Getting Started Guide

Getting Started

The ICEBERG project is focused on helping domain scientists make the most of high resolution satellite imagery. Most domain scientists don't have a lot of experience using high-performance computers or remote clusters, so here we offer a basic getting started guide. If you are already familiar with running software on a high-performance cluster or are a software developer interested in extending the ICEBERG tools for new applications, this guide is not for you and you should go here instead.

All of the projects developed by the ICEBERG team to date involve the classification of features or the detection of specific objects in high-resolution imagery. Our land cover classification project involves the classification of geological features based on the reflectance properties of individual pixels, whereas the other projects involve the use of computer vision models that take into account features at larger spatial scales as well.
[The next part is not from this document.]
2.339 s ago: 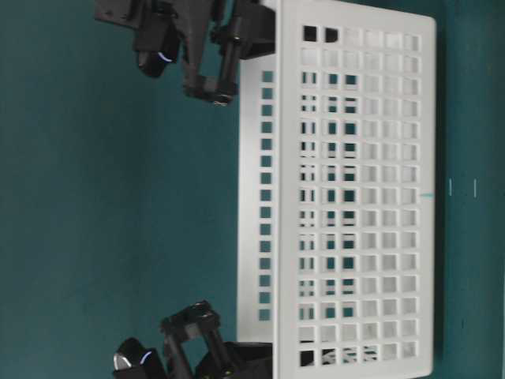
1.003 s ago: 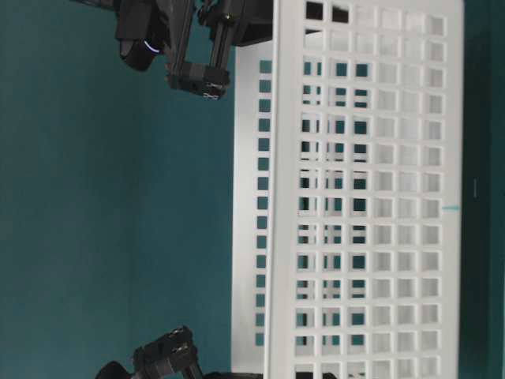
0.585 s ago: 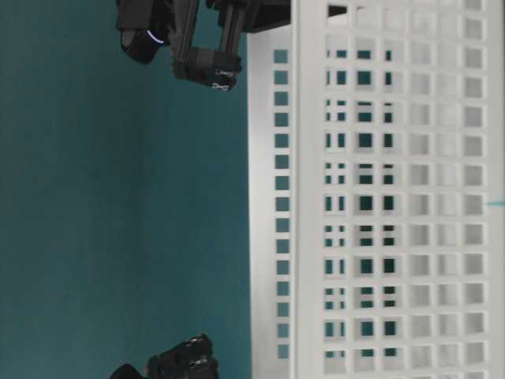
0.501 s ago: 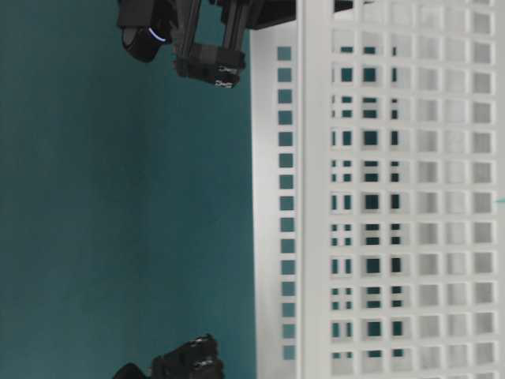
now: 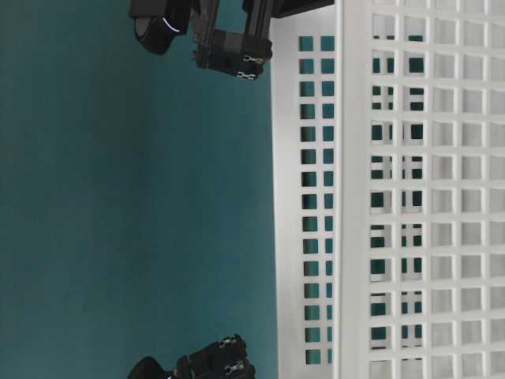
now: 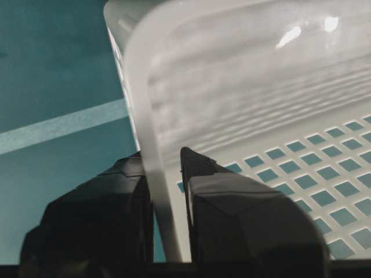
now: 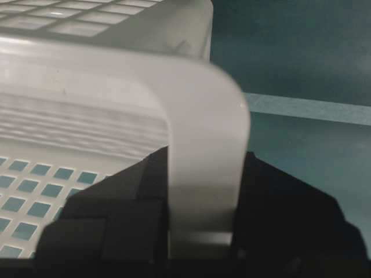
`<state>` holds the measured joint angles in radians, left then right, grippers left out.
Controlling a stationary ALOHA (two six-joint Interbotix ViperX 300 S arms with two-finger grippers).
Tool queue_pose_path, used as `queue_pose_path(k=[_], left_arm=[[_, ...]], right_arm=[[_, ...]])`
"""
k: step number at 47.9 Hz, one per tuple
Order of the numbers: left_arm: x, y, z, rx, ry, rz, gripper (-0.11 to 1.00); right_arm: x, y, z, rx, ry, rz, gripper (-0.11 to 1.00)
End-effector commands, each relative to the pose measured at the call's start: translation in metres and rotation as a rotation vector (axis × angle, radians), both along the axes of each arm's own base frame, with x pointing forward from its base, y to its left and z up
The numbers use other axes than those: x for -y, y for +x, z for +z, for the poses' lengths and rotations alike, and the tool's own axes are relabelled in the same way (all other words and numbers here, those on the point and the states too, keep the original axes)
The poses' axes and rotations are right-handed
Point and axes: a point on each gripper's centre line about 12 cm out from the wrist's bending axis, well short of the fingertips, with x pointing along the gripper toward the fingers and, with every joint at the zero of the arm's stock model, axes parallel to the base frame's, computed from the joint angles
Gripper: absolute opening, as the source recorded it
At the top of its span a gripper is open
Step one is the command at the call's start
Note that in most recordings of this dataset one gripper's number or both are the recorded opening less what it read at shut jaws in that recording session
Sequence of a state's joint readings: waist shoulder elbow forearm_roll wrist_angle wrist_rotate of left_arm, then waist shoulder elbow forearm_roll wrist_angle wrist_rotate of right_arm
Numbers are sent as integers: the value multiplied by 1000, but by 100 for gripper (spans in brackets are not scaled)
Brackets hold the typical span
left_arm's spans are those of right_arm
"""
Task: Lift the white basket with both hands.
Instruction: 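Lift the gripped basket upward with both grippers together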
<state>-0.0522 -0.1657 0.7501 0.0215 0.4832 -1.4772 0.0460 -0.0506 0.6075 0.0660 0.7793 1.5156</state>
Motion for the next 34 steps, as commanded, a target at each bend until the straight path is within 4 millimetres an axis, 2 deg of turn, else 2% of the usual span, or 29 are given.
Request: queue_pose_path(k=[1, 14, 34], left_arm=[[-1, 8, 11, 46, 4, -2, 7], [6, 18, 13, 54, 3, -20, 7], [6, 16, 11, 45, 3, -22, 7]], right_arm=[[-6, 2, 1, 16, -7, 31, 16], [-10, 2, 0, 14, -5, 37, 16], [-13, 3, 1, 20, 2, 36, 16]])
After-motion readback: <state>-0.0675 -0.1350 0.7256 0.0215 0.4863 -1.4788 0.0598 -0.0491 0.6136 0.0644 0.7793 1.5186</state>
Either way, the goal is to take satellite imagery and extract useful information from it in an automated fashion that is easily scaled-up to cover very large areas of interest (far beyond what one could do without the aid of computers).

We've developed a set of models designed for specific science applications (finding penguins or seals or rivers, for example) as well as a more general set of tools that help deploy these models efficiently on a remote computing cluster, the latter of which we will refer to as "middleware".
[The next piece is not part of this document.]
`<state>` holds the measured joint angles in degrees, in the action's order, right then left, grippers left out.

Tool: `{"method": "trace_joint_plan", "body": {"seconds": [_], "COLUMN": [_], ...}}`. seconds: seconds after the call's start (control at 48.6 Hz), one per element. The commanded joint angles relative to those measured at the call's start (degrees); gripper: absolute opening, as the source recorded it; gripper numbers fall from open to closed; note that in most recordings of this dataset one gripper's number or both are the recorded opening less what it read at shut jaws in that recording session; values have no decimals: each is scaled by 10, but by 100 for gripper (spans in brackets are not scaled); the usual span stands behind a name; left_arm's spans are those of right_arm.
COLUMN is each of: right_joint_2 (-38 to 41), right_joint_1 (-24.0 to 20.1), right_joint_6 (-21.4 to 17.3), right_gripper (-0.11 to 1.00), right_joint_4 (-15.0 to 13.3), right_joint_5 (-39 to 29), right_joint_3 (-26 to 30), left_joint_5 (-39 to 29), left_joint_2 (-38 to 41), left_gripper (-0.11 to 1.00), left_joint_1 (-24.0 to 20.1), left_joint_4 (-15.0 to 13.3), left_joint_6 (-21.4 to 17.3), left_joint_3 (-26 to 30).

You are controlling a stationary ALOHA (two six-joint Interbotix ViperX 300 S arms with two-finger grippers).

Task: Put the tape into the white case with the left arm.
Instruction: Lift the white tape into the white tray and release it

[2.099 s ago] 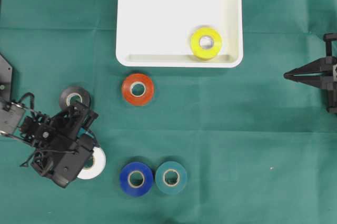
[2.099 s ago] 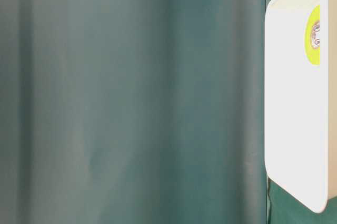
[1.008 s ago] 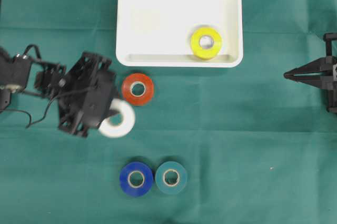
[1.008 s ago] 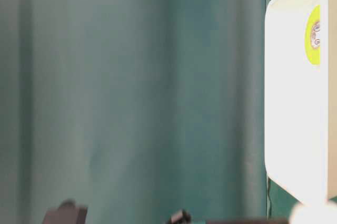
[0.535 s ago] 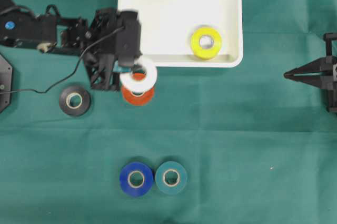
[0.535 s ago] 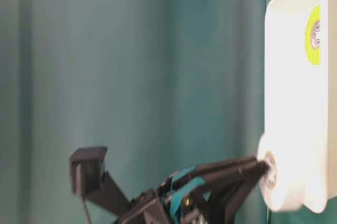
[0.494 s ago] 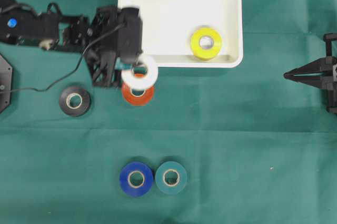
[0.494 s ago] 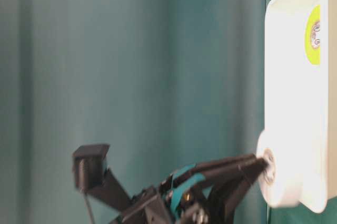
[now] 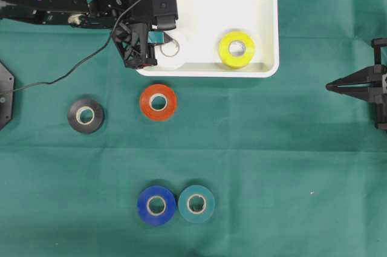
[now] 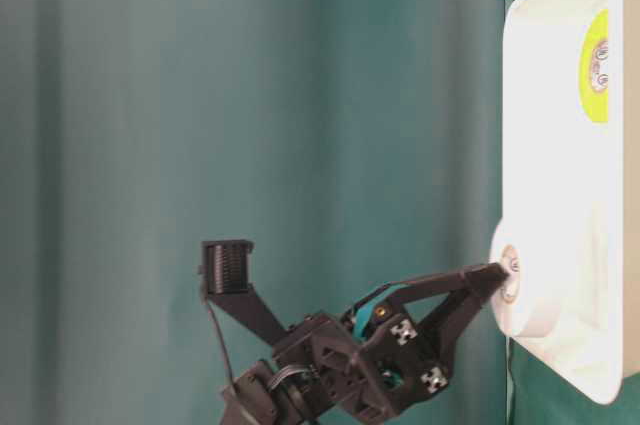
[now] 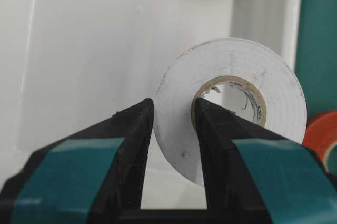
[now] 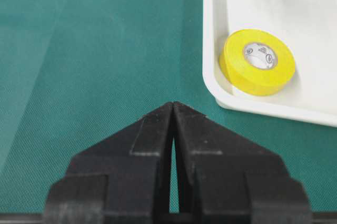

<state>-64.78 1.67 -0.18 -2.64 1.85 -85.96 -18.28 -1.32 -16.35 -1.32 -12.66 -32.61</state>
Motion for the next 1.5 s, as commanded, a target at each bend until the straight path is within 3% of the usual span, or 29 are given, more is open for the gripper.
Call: {"method": "trace_joint_plan", "body": {"seconds": [0.0, 0.247, 0.947, 1.152, 1.214, 1.481], "right_joint_2": [4, 4, 5, 4, 4, 4], "right_joint_1": [0, 0, 0, 1, 0, 0], "right_joint_6": [-1, -1, -1, -1, -1, -1], "right_gripper": [-9, -9, -9, -9, -9, -9], "right_joint_4": [-2, -2, -2, -2, -2, -2], "right_joint_5": [6, 5, 6, 6, 6, 6], "right_joint_3": [5, 5, 5, 5, 6, 5], "left_joint_5": [17, 61, 65, 64, 64, 61], "left_joint_2": [-1, 26, 31, 22, 15, -40], "left_gripper": [23, 23, 25, 81, 92, 86], "left_joint_1": [-2, -12, -17, -17, -17, -3], "left_joint_4": [1, 1, 0, 1, 1, -1], "left_joint_6": [-1, 0, 4, 4, 4, 8], "left_joint_3": [8, -9, -15, -18, -20, -49]}}
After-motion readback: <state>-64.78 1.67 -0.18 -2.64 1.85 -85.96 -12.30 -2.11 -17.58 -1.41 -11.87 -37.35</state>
To get you started, we'll walk through an explanation as to how to run the models we've developed on your own computer (assuming you have the system requirements, see below) and then we'll walk you through the documentation for running this on a remote cluster.

System requirements to run ICEBERG tools on your local desktop/laptop computer

Systems such as XSEDE Bridges are recommended, but other resources, such as a local cluster, desktop, or laptop, can be used if cuda, python3, and a NVIDIA P100 GPU are present. Start-up allocations are readily available on XSEDE, apply here

Minimum system requirements for running the LandCover tools:

Python 3

Minimum system requirements for running all the other ICEBERG models:

Python 3
CPU and GPU (tested with NVIDIA P100) + CUDA CuDNN

All other dependancies will be installed with the software links below.

Penguins
Seals
Rivers
LandCover - coming in fall 2020.

Setup and installation

These instructions are specific to XSEDE Bridges but other resources can be used if cuda, python3, gdal (Rivers only) and a NVIDIA P100 GPU are present (the LandCover project requires only python3), in which case 'module load' instructions can be skipped, which are specific to Bridges.

For Unix or Mac Users: Login to bridges via ssh using a Unix or Mac command line terminal. Login is available to bridges directly or through the XSEDE portal. Please see the Bridges User's Guide.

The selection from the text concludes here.